# Assigned task
Copy out the lines below that hold the word "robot".

Data extracted from a collection:
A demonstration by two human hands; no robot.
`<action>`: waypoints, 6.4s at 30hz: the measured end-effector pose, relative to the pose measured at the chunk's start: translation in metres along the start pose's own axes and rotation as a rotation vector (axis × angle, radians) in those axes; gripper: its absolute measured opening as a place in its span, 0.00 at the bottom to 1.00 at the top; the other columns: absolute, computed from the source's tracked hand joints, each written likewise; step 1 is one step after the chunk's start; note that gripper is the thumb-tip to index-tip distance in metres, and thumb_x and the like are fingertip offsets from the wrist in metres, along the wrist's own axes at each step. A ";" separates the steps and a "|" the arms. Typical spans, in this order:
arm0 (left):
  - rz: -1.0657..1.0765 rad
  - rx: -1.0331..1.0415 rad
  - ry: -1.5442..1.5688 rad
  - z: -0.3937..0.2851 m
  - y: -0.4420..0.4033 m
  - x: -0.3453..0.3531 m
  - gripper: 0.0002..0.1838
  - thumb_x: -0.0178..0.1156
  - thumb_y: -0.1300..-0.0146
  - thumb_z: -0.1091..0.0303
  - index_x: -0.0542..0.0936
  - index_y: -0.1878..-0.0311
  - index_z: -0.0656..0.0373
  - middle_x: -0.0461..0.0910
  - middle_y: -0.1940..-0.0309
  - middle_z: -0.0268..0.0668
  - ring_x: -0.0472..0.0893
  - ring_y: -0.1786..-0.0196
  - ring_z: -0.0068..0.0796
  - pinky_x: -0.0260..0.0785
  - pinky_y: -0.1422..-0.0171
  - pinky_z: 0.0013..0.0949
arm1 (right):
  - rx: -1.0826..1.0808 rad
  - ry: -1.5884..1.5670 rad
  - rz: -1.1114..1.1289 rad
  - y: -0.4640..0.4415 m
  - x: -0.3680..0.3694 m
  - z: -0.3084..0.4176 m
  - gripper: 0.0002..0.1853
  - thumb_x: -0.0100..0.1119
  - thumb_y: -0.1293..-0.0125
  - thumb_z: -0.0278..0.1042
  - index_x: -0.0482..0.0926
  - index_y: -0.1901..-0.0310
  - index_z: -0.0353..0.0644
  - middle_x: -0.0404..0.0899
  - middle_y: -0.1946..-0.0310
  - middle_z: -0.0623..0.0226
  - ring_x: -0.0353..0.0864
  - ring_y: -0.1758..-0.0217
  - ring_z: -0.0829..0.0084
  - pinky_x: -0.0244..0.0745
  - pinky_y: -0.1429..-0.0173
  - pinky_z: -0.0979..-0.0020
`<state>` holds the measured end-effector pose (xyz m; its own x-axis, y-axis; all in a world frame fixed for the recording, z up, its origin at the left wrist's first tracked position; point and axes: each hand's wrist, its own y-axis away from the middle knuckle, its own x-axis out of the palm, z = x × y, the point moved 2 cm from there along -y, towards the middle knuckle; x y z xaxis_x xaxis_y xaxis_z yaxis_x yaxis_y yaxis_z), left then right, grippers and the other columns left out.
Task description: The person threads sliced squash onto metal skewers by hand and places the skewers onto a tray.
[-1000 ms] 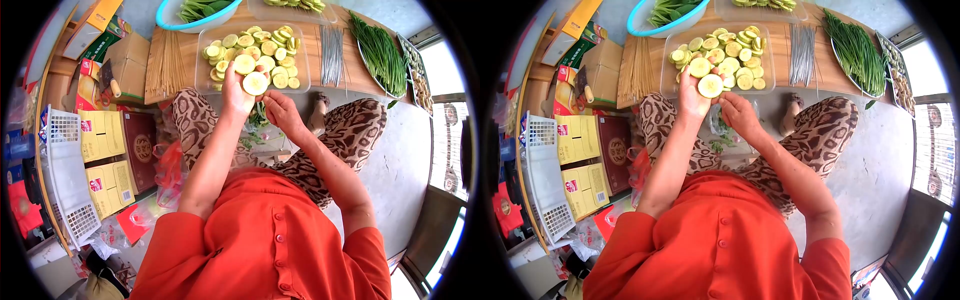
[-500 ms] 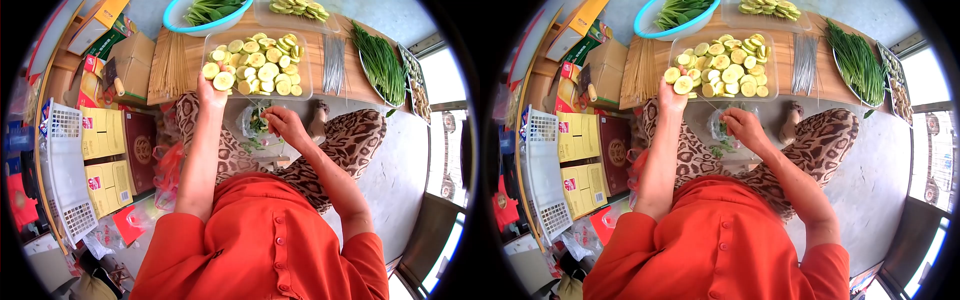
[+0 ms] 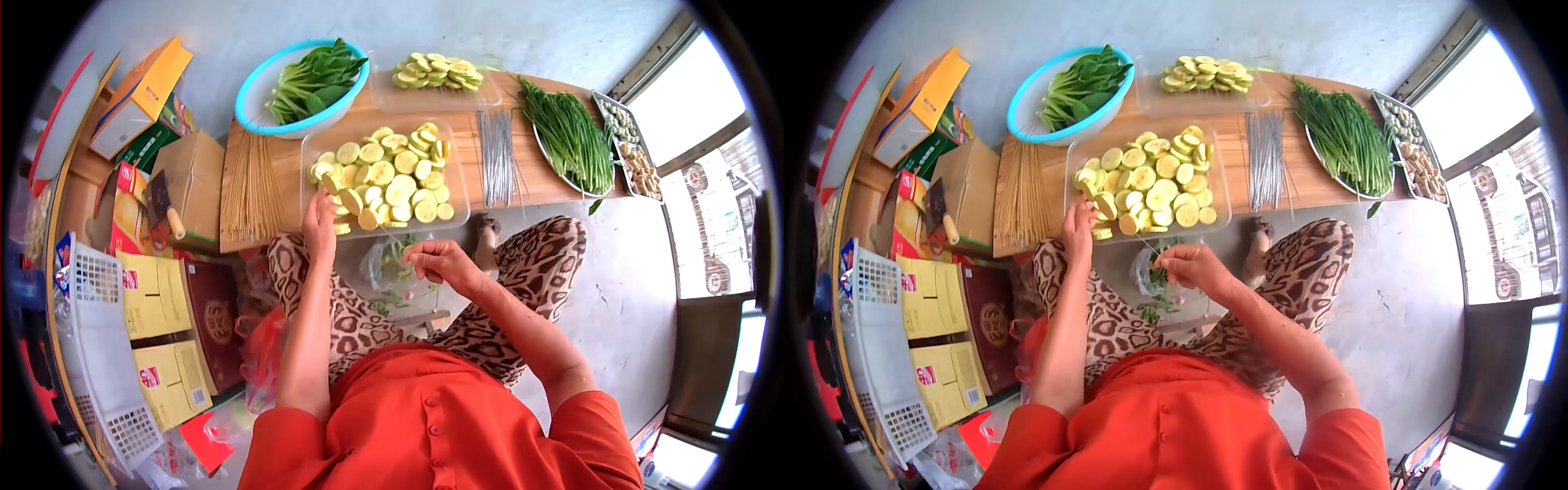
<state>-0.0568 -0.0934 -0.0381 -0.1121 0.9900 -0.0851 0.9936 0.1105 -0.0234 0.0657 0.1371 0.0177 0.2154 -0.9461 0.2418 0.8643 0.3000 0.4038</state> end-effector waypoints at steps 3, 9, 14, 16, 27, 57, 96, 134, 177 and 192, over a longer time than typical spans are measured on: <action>0.056 0.128 -0.150 0.005 0.009 0.005 0.19 0.49 0.29 0.60 0.72 0.42 0.64 0.78 0.53 0.41 0.78 0.51 0.29 0.70 0.48 0.31 | 0.013 -0.058 -0.002 0.002 -0.003 0.011 0.10 0.51 0.31 0.34 0.79 0.59 0.38 0.73 0.81 0.75 0.61 0.83 0.86 0.54 0.79 0.83; 0.140 0.208 -0.387 0.012 0.016 0.010 0.15 0.52 0.31 0.64 0.76 0.47 0.62 0.78 0.53 0.40 0.78 0.52 0.31 0.69 0.49 0.33 | -0.006 -0.228 -0.109 -0.003 -0.028 0.048 0.10 0.50 0.30 0.34 0.80 0.59 0.39 0.73 0.82 0.73 0.60 0.86 0.84 0.52 0.83 0.83; 0.093 0.315 -0.466 -0.008 0.024 0.016 0.12 0.55 0.36 0.68 0.77 0.51 0.62 0.78 0.58 0.41 0.79 0.57 0.38 0.69 0.52 0.36 | -0.156 -0.274 -0.151 -0.020 -0.072 0.087 0.10 0.45 0.28 0.35 0.75 0.55 0.39 0.71 0.83 0.74 0.56 0.89 0.83 0.50 0.84 0.82; 0.096 0.318 -0.447 -0.008 0.024 0.018 0.12 0.56 0.37 0.68 0.77 0.51 0.61 0.78 0.58 0.41 0.78 0.56 0.41 0.69 0.51 0.38 | -0.161 -0.334 -0.172 -0.032 -0.092 0.100 0.11 0.44 0.27 0.36 0.73 0.54 0.39 0.71 0.83 0.74 0.55 0.89 0.83 0.51 0.83 0.81; 0.197 0.337 -0.579 -0.005 0.030 0.035 0.12 0.57 0.38 0.70 0.78 0.51 0.58 0.77 0.56 0.39 0.74 0.52 0.43 0.64 0.46 0.42 | -0.254 -0.499 -0.276 -0.168 -0.199 0.180 0.09 0.47 0.30 0.34 0.74 0.55 0.41 0.71 0.81 0.73 0.57 0.86 0.81 0.53 0.82 0.79; 0.172 0.552 -0.568 -0.028 0.059 0.051 0.14 0.56 0.43 0.78 0.76 0.52 0.60 0.73 0.50 0.39 0.72 0.48 0.42 0.65 0.45 0.40 | 0.431 1.170 -0.820 -0.083 -0.271 0.038 0.21 0.59 0.45 0.49 0.81 0.54 0.42 0.80 0.52 0.56 0.78 0.46 0.59 0.73 0.46 0.60; 0.219 0.632 -0.590 -0.022 0.070 0.052 0.12 0.56 0.45 0.79 0.79 0.57 0.60 0.76 0.56 0.40 0.74 0.51 0.42 0.66 0.45 0.39 | 0.061 0.112 -0.687 -0.079 -0.237 0.026 0.10 0.58 0.43 0.33 0.77 0.79 0.37 0.77 0.83 0.65 0.71 0.87 0.75 0.67 0.84 0.74; 0.349 0.403 -0.516 -0.054 -0.015 0.104 0.10 0.60 0.41 0.70 0.79 0.57 0.62 0.79 0.63 0.39 0.79 0.64 0.32 0.71 0.59 0.32 | -0.139 -0.356 -0.289 -0.006 -0.070 0.029 0.07 0.50 0.33 0.33 0.74 0.61 0.40 0.76 0.80 0.67 0.63 0.85 0.80 0.57 0.80 0.79; 0.232 -0.454 1.287 0.010 0.006 0.036 0.21 0.51 0.32 0.56 0.71 0.43 0.60 0.68 0.43 0.52 0.73 0.48 0.43 0.70 0.44 0.37 | -0.087 0.045 0.016 0.024 0.016 0.014 0.11 0.45 0.28 0.35 0.77 0.57 0.41 0.60 0.88 0.81 0.55 0.87 0.88 0.49 0.82 0.82; 0.169 -0.491 1.428 0.025 0.004 0.038 0.24 0.38 0.27 0.50 0.70 0.42 0.57 0.69 0.44 0.51 0.74 0.49 0.43 0.69 0.49 0.39 | -0.061 0.084 -0.005 0.020 0.013 0.000 0.10 0.47 0.30 0.32 0.76 0.60 0.36 0.66 0.83 0.77 0.61 0.85 0.86 0.57 0.80 0.81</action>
<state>-0.0577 -0.0574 -0.0666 -0.1792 0.2142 0.9602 0.9312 -0.2779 0.2358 0.0859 0.1311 0.0288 0.2459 -0.9553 0.1639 0.8909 0.2894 0.3500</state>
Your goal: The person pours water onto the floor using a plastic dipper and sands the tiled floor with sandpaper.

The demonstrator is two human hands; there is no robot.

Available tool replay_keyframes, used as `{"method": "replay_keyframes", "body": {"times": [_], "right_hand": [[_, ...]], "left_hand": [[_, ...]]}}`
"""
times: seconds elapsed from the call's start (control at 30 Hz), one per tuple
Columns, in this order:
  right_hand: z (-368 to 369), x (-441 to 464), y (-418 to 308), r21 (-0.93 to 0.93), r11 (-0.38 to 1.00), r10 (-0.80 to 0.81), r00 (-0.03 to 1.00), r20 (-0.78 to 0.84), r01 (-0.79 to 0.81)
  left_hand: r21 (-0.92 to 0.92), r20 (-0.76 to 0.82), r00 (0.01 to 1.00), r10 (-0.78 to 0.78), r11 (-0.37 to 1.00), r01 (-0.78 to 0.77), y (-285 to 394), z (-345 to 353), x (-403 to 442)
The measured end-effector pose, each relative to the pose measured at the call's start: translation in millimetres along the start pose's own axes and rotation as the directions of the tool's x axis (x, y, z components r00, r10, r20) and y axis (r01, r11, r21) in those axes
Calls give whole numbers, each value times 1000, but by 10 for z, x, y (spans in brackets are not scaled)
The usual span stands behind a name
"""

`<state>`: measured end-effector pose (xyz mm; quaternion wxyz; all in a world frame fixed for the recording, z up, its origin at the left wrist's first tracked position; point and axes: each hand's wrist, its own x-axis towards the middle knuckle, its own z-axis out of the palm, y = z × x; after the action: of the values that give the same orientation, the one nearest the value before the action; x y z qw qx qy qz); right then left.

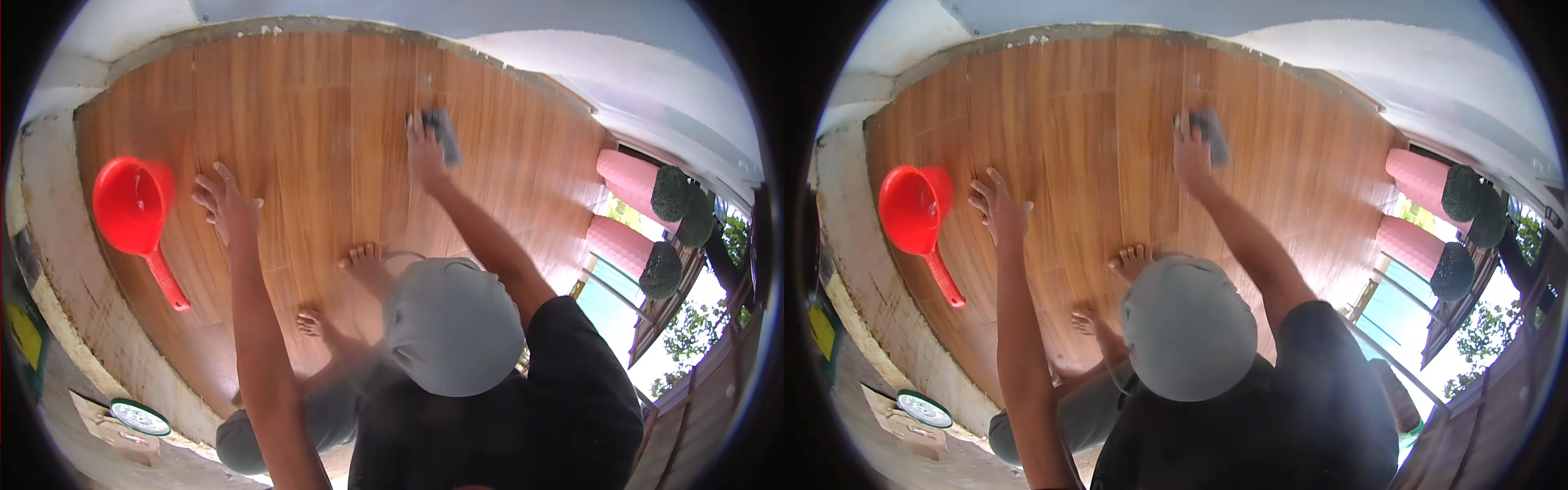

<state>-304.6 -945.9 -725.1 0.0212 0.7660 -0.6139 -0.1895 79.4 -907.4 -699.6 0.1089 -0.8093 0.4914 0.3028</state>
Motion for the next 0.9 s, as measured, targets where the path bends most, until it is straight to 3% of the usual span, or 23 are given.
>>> {"method": "replay_keyframes", "body": {"times": [0.07,0.2,0.27,0.37,0.47,0.63,0.77,0.9], "right_hand": [[-184,680,119,46,999,-19,999,-30,20],[-165,334,-44,88,996,-9,1000,-16,10],[-17,-332,-89,105,994,-4,1000,22,1],[-89,89,-150,179,983,42,999,5,-42],[-251,817,-196,150,988,48,993,-105,-32],[-266,148,-364,85,996,-40,999,6,39],[-304,1009,-92,133,991,4,997,-83,7],[-341,216,-476,149,989,3,999,43,-10]], "left_hand": [[-20,-24,999,21,1000,-22,-11,30,-16],[-20,-53,999,6,1000,-7,-4,-24,61],[-16,-30,999,20,1000,-20,-12,10,-41],[10,17,1000,-7,1000,7,25,-31,-7],[-2,-42,999,34,999,-34,-15,31,-32],[15,37,999,-31,999,30,10,-19,-63],[-24,-9,1000,9,1000,-10,-24,9,-21],[7,-6,1000,-20,1000,20,6,1,-18]]}}
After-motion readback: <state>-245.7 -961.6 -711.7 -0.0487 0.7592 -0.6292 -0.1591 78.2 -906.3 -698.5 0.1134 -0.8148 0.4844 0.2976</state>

# Response for this exercise
A demonstration by two human hands; no robot.
The demonstrator is two human hands; there is no robot.

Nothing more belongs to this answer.